- Task directions:
Gather the lines below that include the string "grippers", copying each in full.

[[ Input records open ]]

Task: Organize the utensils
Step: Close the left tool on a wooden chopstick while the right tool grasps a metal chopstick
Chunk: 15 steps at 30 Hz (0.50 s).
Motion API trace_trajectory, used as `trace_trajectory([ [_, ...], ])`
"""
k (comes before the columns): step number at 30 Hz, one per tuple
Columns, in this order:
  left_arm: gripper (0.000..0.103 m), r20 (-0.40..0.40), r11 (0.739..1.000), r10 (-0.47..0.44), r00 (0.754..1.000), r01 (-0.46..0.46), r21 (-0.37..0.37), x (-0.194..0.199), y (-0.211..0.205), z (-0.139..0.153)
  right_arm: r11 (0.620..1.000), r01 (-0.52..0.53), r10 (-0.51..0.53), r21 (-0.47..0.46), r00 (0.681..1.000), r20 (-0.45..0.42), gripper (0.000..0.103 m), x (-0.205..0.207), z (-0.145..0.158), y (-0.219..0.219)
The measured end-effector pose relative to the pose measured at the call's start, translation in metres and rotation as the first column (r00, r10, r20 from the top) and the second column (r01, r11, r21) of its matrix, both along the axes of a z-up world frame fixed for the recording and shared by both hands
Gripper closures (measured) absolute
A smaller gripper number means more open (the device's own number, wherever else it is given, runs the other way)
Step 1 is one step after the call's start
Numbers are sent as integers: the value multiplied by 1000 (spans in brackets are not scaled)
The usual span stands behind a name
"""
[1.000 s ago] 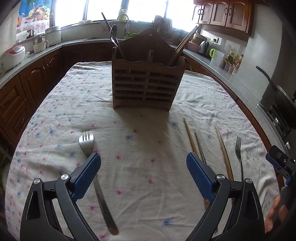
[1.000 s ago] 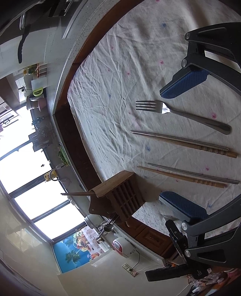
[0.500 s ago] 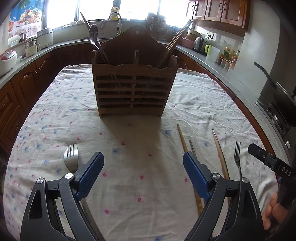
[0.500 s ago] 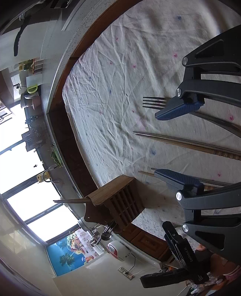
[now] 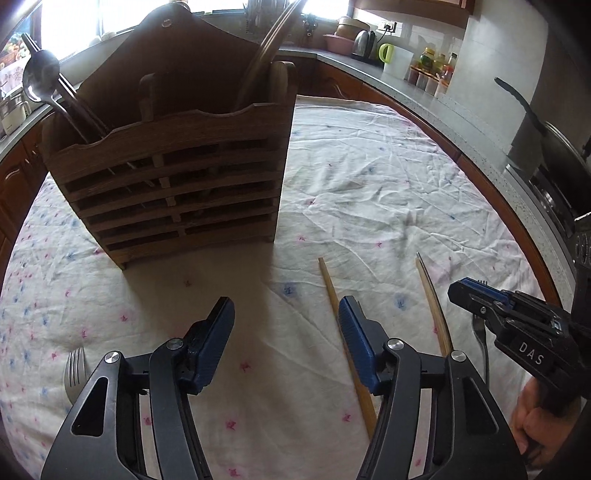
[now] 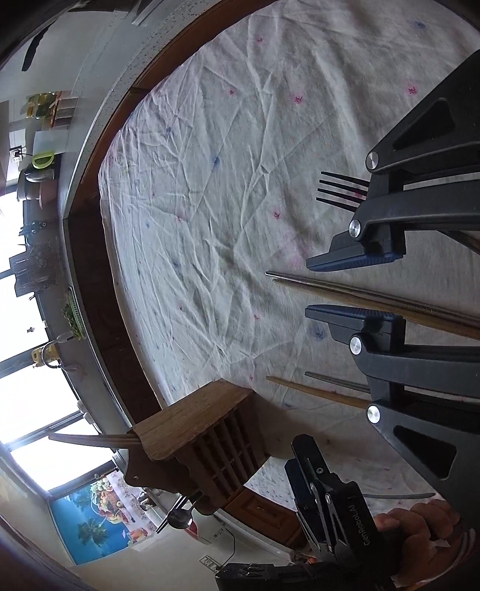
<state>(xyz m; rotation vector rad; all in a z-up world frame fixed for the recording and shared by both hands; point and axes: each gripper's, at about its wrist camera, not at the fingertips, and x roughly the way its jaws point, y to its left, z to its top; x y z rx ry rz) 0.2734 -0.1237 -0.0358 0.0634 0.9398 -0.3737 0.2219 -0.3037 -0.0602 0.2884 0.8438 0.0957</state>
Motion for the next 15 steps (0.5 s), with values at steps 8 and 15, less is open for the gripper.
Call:
trace_trajectory([
  [8, 54, -44, 999, -40, 998, 41, 33, 18, -19, -18, 999, -9, 7, -40, 999, -48, 91, 10, -15, 2],
  [15, 58, -41, 996, -72, 997, 73, 42, 17, -20, -25, 998, -6, 3, -57, 998, -57, 96, 15, -16, 2],
])
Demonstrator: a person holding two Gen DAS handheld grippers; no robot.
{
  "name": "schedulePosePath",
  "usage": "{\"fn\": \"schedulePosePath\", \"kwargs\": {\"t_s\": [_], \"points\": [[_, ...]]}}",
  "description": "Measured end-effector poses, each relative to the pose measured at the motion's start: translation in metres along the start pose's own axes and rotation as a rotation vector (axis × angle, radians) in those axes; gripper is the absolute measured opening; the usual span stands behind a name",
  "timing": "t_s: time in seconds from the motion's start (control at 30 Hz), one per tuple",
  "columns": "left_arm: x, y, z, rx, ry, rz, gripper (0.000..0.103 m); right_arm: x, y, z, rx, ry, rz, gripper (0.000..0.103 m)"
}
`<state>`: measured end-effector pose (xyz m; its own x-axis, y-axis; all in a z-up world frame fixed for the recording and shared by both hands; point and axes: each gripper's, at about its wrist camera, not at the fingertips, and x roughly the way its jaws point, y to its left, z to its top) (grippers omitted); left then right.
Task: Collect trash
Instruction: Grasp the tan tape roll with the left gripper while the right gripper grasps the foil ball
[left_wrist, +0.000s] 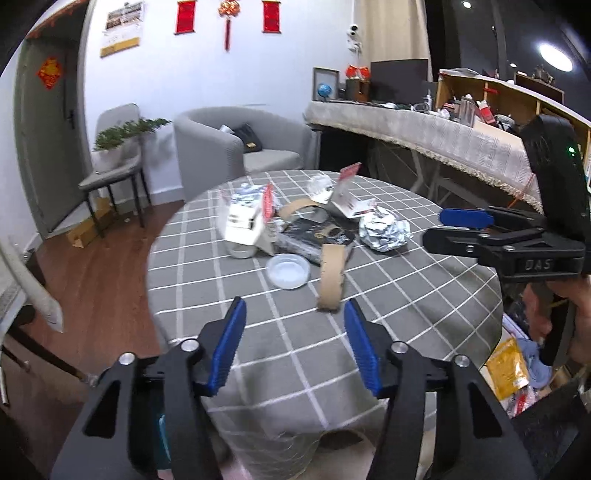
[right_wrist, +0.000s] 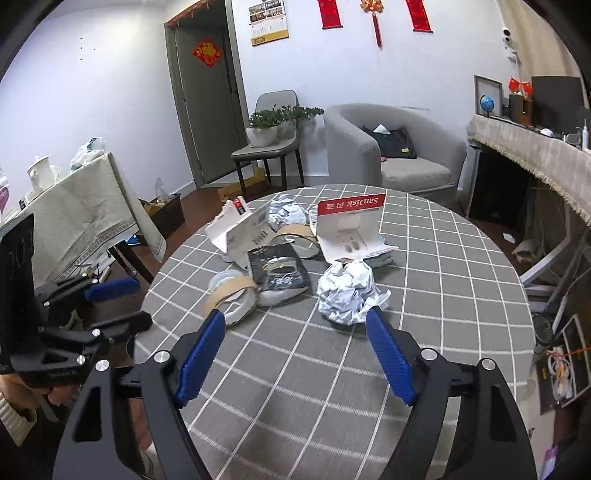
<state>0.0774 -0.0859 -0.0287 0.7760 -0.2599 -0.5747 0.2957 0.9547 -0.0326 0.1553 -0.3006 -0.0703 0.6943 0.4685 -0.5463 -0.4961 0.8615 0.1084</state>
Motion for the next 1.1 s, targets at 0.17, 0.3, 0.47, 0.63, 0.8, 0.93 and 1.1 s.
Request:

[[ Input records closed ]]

- Answer for the task:
Demonstrator: a person holding two Gen DAS handheld grippers; no robot.
`<state>`: measured end-effector pose (xyz m; its own x-axis, y-axis; all in a z-up world frame fixed for the recording and shared by both hands; point and axes: each gripper's, at about its wrist camera, not at the fingertips, and x roughly the way its jaws point, y to its left, z to its top) (grippers omitted); left then right.

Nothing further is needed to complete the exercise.